When Disaster Recovery is a Disaster
I was recently looking over my LinkedIn profile, and I noticed that my most-endorsed skill is “Disaster Recovery.” It’s interesting because I’ve made no attempt in my career to make myself known as the Disaster Recovery guru go-to-guy, but alas, it looks like that’s exactly what I am most well-known for. After thinking about it a little more, I realized that Disaster Recovery really has been a big part of my career, and I’ve hardly written anything about it. Thus, here we go.
Disaster Recovery means a lot of different things to a lot of different people. I take a purest approach to it. Disaster Recovery as a modern IT function came as a result of 9/11/01: What am I going to do when my Data Center is a smoking hole in the ground? It’s not about fixing applications, rebooting servers, or failing over to another cluster node. It’s about running the enterprise in a different location assuming everything in the original site is completely gone.
You can tie most activities in IT to some kind of tangible business value.
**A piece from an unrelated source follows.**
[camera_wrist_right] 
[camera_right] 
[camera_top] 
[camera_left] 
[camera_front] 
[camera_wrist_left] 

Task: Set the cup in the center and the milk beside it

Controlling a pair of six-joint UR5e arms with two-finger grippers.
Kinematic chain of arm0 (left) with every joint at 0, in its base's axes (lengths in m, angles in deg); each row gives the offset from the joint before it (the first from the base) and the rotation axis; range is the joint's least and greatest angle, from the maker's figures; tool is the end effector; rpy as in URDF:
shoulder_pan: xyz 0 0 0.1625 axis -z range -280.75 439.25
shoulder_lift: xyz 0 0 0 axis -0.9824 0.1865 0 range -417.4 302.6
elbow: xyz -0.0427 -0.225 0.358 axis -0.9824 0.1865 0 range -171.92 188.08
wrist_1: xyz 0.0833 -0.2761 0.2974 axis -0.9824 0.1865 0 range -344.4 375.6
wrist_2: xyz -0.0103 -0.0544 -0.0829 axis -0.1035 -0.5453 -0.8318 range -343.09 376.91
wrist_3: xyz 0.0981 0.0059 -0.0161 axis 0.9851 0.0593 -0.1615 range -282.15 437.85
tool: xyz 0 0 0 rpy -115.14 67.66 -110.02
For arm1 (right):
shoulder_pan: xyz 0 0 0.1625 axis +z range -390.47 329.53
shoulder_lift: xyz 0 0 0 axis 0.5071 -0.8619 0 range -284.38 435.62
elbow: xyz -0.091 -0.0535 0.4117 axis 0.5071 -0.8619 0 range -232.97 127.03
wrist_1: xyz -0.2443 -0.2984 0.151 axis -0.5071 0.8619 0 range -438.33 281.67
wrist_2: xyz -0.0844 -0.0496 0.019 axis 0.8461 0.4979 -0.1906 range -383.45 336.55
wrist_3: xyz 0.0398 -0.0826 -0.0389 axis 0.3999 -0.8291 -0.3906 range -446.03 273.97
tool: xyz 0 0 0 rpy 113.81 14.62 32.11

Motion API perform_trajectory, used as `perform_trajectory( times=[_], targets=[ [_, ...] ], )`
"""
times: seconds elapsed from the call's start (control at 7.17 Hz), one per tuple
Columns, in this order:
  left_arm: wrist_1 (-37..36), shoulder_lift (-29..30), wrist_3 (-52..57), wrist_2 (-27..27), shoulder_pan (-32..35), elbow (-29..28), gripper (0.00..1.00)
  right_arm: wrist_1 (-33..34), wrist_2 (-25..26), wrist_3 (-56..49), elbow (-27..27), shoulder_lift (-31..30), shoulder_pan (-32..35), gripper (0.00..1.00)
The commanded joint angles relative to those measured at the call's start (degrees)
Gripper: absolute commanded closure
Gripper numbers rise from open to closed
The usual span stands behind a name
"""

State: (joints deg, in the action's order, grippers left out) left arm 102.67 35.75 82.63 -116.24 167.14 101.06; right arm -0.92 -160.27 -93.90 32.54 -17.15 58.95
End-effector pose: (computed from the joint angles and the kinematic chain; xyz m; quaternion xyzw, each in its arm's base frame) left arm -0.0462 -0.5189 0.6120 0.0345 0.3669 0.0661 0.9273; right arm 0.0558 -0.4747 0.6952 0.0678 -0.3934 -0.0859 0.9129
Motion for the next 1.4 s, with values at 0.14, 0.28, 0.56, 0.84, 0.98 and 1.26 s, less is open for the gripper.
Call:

You get the sense that the technology you are building is actually helping the company make money and achieve its mission. Disaster Recovery is a little different. You spend a whole lot of energy preparing for something that in all likelihood will never actually happen. That’s not very satisfying, so you have to consider the alternative. If we have no Disaster Recovery capability, then what happens if we lose our primary Data Center? Do we just close up shop and go quietly into the pages of history? Well, we certainly can’t let that happen, so we better have a solid plan, just in case.
Fortunately for me, I’ve had the pleasure of being integral to the Disaster Recovery strategy at three different Fortune 100 companies. At one of those companies, Disaster Recovery was sometimes a disaster in itself.
For the business unit I served, we didn’t have the luxury of a dual data center with replication technologies. We did things the old fashioned way. We showed up in the cold-site recovery location with some blank equipment, our tapes, and our wits. We gave ourselves 72 hours to rebuild the enterprise. Our business process required us to fully exercise our plan annually.
My role on the recovery team was to make sure everyone was doing exactly what they were supposed to be doing, when they were supposed to do it. We didn’t have time in the plan for any slack. We didn’t have time for two people to be looking at one monitor. This wasn’t just a plan; it was a tightly-choreographed acrobatic routine. We didn’t have tolerance for missed hand-offs. We had 72 hours. Each one of those hours was accounted for. We were building infrastructure or spinning tape for each of those 72 hours. Sleep was optional.
Looking back at those exercises, it’s almost surreal. After all, it was an exercise, not the real thing, but if you were in the room with us, you wouldn’t have known the difference. I remember one particular year, everything was going wrong. Murphy’s law was in-effect and we couldn’t shake it. No matter what we did, we couldn’t get our virtual servers to restore from tape. Time was ticking, and no one was sleeping. We were on the phone with support vendors, getting flipped from one shift change to the next. Eventually, we got to the right resource that happened to know how to fix our obscure undocumented oddity, and then the data flowed.
You would have thought we just landed Apollo 13. Mission Control was rejoicing with sincere, but exhausted jubilation. We were awake for seventy-two-stinking-hours. After the business certified the data and the functionality, we burned it all down. Then we went to the hotel to pick up our luggage, which we hadn’t seen since we dropped it off three days earlier and flew home. I think I slept for two days straight after this fiasco.
It wasn’t long after, that we seriously started to change the way we did Disaster Recovery. We quickly transitioned to a dual data center replication model, which pretty much recovered itself by comparison.
The moral of the story is this: heroics make for great tales and memories, but it’s no way to live. Engineers willingly go extreme lengths to serve the business, but it all has a cost. As leaders and technology architects, we need to design systems that are resilient without heroics. No one is going to write a blog article about the system you built that never goes down and recovers itself, but that’s ok. At least you’ll get a good night’s sleep.